[Tile-serving] OSM Tile Expiration

Sat Jul 25 07:13:51 UTC 2020

Le 24/07/2020 à 22:50, Sarah Hoffmann a écrit :
> Hi,
>
> On Fri, Jul 24, 2020 at 06:02:53PM +0200, Christian Quest wrote:
>> I've also been looking recently for some documentation about the expiration
>> process on the OSMF tile servers and only found (so far) the chef cookbooks
>> as answers.
>>
>> After the osm2pgsql run, a python script takes the .osc file just processed
>> by osm2pgsql and does the expiration on the metatiles based on it and the
>> flatnodes file (to get the location of the nodes that are not in the .osc
>> file).
>>
>> My question is why doing it that way and not the expire_list /
>> render_expired way ?
>>
>> Is it faster ?
> The scripts that are used on the OSMF servers are much more light-wight
> than osm2pgsql's expiry mechanism at the price of occasionally missing
> a tile.
>
> The OSMF tile script only uses change files and the flatnode store to do
> the expiry. That means that it does not catch deletes or when something is
> moved out of a tile. (It only sees the situation after the update was
> applied.) It also does not care about relations at all.

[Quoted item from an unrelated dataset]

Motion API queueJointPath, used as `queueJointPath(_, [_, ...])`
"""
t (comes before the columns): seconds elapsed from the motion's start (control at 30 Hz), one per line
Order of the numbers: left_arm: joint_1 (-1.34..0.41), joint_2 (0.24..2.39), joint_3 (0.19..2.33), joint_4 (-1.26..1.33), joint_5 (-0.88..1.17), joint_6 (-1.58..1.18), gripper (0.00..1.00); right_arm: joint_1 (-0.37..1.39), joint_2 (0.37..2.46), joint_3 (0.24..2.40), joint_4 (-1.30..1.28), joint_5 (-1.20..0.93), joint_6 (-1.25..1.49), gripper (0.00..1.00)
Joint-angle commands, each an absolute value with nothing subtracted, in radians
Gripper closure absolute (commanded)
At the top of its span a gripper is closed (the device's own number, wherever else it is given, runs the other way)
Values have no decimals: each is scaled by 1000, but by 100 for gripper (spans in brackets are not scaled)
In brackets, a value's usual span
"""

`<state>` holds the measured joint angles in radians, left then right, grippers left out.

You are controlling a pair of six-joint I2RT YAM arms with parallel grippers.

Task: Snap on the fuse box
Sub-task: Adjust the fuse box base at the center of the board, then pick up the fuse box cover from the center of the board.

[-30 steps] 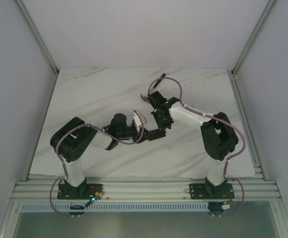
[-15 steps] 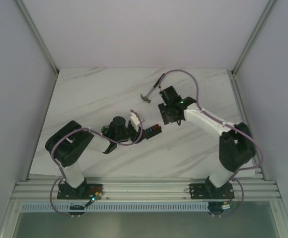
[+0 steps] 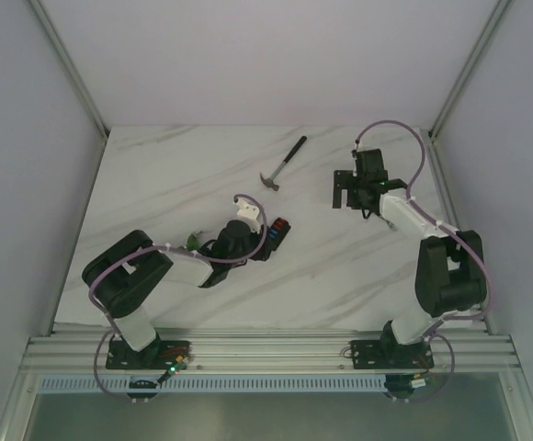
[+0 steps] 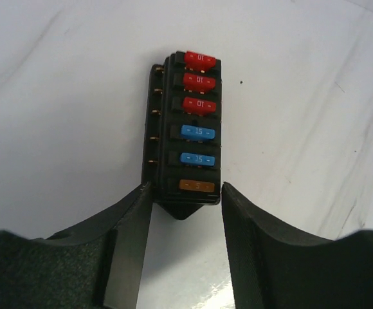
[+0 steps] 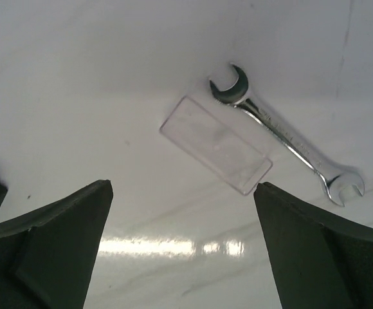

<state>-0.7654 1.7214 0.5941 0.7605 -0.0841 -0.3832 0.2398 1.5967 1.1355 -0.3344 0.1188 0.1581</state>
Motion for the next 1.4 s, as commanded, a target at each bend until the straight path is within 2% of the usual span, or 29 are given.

So it might miss
> a tile that is enitrely within a multipolygon and does not catch boundary
> changes that just consist of members being added and deleted.
>
> osm2pgsql's expiry catches all these cases at the price of additional
> database accesses. Also, the whole implementation is not exactly efficient.
> We have a long-standing feature request to overhaul that piece of code.

Thank you Sarah, it confirms my understanding of the python tile 
expiration code.

There is not other mecanism to re-render tiles globally ?

>> Does it invalidates metatiles in a better way ? (for example less tiles
>> invalidated for nothing)
> In theory the OSMF script invalidates less. In practise, it probably does
> not matter, so I'd go for the light-weight script version.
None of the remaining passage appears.